The permeability anisotropy of underground formation implies the permeability differences between different directions. The permeability anisotropy directly affects the CO2 migration paths as it flows through the formations, and in turn its distribution in the leakage assessment of the stored CO2 underground (Bear and Corapcioglu, 1986; Ghanbari et al., 2006; Pei et al., 2024). For example, anisotropy may lead to an uneven distribution of CO2 in underground rock formations, potentially forming asymmetric leakage paths (Dai et al., 2022; Pavan and Govindarajan, 2023). In formations like shales, where geological CO2 storage might occur, the horizontal permeability can be notably higher than the vertical permeability (Liang et al., 2021; Sun et al., 2023; Gu et al., 2024). The laminar structure of shale facilitates fluid movement along the bedding planes, making understanding this anisotropic nature crucial in assessing the potential pathways for CO2 migration and the associated risk of leakage. Conversely, in formations like sandstones with a more uniform and interconnected porosity, the ratio of horizontal to vertical permeabilities may be closer to 1, reflecting a more isotropic nature (Li et al., 2023b). The grains in sandstones create a network of pathways that allows CO2 to traverse vertically with a similar ease as flow horizontally. This has implications for the potential transport of CO2 and the risk of fluid migration to shallower aquifers or, in worst-case scenarios, to the surface. It points out that one needs to characterize permeability very carefully to reduce uncertainty in permeability, making predictions of CO2 transport and monitoring plan more accurate and allowing for a more reliable optimization of operational choices (e.g., properties and density of wells, etc.) (Oldenburg et al., 2023).
However, despite some qualitative descriptions of the impact of permeability anisotropy on CO2 migration, there is a lack of quantitative research on its effects (Zhang et al., 2017; Gan et al., 2021; Liu et al., 2021). It is worth noting the relatively limited number of ongoing storage projects, resulting in a shortage of on-site data for researching leakage incidents. For better prediction, prevention, and response to leakage incidents, it is essential to conduct in-depth research and draw upon existing lessons and experiences (Saleem et al., 2021; Mahjour and Faroughi, 2023). Simple theoretical analysis and analogies fall short in providing sufficient information for engineering applications under complex geological conditions. Therefore, it becomes important to conduct in-depth numerical simulations to analyze the effect of permeability anisotropy on CO2 migration patterns, providing a more accurate and reliable guidance for future geological storage projects.
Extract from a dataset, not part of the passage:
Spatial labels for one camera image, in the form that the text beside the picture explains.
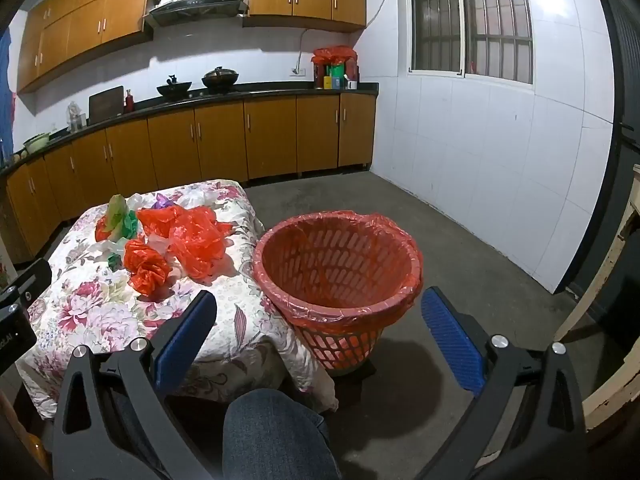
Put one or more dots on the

Numerical simulations also need to consider anisotropy to model the migration of CO2 in underground rock formations more realistically (Carrera and Neuman, 1986). While the numerical simulation method plays a critical role in the leakage assessment, it faces a series of challenges. These challenges mainly stem from the limited sample quantities and the use of approximate values for underground rock properties (Hortle et al., 2014; Wang et al., 2021; Legentil et al., 2023). As the number of samples from the underground formations is often limited, it is extremely challenging to fully characterize the geological structure and properties of these three-dimensional and highly anisotropic formations. This leads to the parameters and properties used in numerical simulations often being based on approximate values from the limited samples (Bianchi et al., 2016). The impact of this issue is primarily manifested in the uncertainty of simulation results. Numerical simulations cannot accurately reflect the real situation since the estimated range for anisotropy ratio spans from tens to hundreds, showcasing the substantial variability across different geological settings. Faced with this challenge, researchers need to better understand the reliability of simulation results by flexibly adjusting simulation parameters, employing sensitivity analysis, and pushing for innovation in geological exploration technologies to enhance the direct acquisition of underground rock properties (Nooraiepour, 2018).
Therefore, conducting an analysis of permeability anisotropy on leakage scenarios in geological CO2 sequestration can assist researchers in better predicting potential leakage locations, leakage rates, and the non-uniformity of leakage paths. A three-dimensional hypothetical reservoir model was set up to analyze the migration behavior of CO2 following its potential leakage into a saline aquifer under diverse permeability anisotropy scenarios. Through the numerical simulation examination of multiple permeability anisotropy configurations, this research could contribute insights essential to understanding and managing CO2 sequestration and leakage risks in geological storage reservoirs, providing a good technical support for achieving carbon neutrality goals (Dai et al., 2022; Raats, 1973).
2 Materials and methods
2.1 Numerical methods
The CarbonFlow model was used as the simulation tool to do predictive modeling and sensitivity analyses of the fully coupled nonlinear equations describing mechanisms of CO2 leakage. CarbonFlow is a module that has been derived from GPSFLOW (Cai et al., 2022), an general purpose subsurface flow simulator, which can model three-phase flow and transport over a wide range of pressures and temperatures encountered in reservoirs for water, CO2 and NaCl. The governing equations and features related to permeability anisotropy and possible phase change of during CO2 leakage to surface are listed following and other features can be found in the literature Cai et al. (2022), as shown in Table 1.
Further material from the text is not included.